* _WORK REQUEST_: The "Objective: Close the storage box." line through the end of the listing below is what to set down, word for word, and nothing else.

--- GIVEN MATERIAL Enclosed Below ---

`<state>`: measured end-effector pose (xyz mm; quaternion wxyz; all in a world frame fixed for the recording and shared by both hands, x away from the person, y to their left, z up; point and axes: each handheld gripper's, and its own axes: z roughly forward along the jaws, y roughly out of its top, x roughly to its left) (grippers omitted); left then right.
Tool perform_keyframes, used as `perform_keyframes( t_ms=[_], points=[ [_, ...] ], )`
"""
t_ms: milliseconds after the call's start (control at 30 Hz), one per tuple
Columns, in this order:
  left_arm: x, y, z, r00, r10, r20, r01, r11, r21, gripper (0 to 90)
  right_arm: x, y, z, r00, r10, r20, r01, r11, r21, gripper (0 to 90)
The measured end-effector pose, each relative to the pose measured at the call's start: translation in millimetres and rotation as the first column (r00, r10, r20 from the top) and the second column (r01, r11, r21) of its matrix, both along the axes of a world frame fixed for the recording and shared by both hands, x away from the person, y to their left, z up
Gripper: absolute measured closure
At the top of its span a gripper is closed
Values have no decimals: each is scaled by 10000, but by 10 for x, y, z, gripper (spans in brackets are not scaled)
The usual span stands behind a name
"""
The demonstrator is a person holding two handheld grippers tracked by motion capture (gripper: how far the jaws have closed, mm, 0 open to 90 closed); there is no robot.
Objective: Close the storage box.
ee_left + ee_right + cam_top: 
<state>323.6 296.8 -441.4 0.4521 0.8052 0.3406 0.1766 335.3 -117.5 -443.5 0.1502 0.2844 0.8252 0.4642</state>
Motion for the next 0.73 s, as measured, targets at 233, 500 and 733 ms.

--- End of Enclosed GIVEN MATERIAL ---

* _ANSWER FOR THE TASK_:
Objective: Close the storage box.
ee_left + ee_right + cam_top: 
<state>323.6 296.8 -441.4 0.4521 0.8052 0.3406 0.1766 335.3 -117.5 -443.5 0.1502 0.2844 0.8252 0.4642</state>
Motion for the next 0.73 s, as measured, targets at 233, 500 and 733 ms.

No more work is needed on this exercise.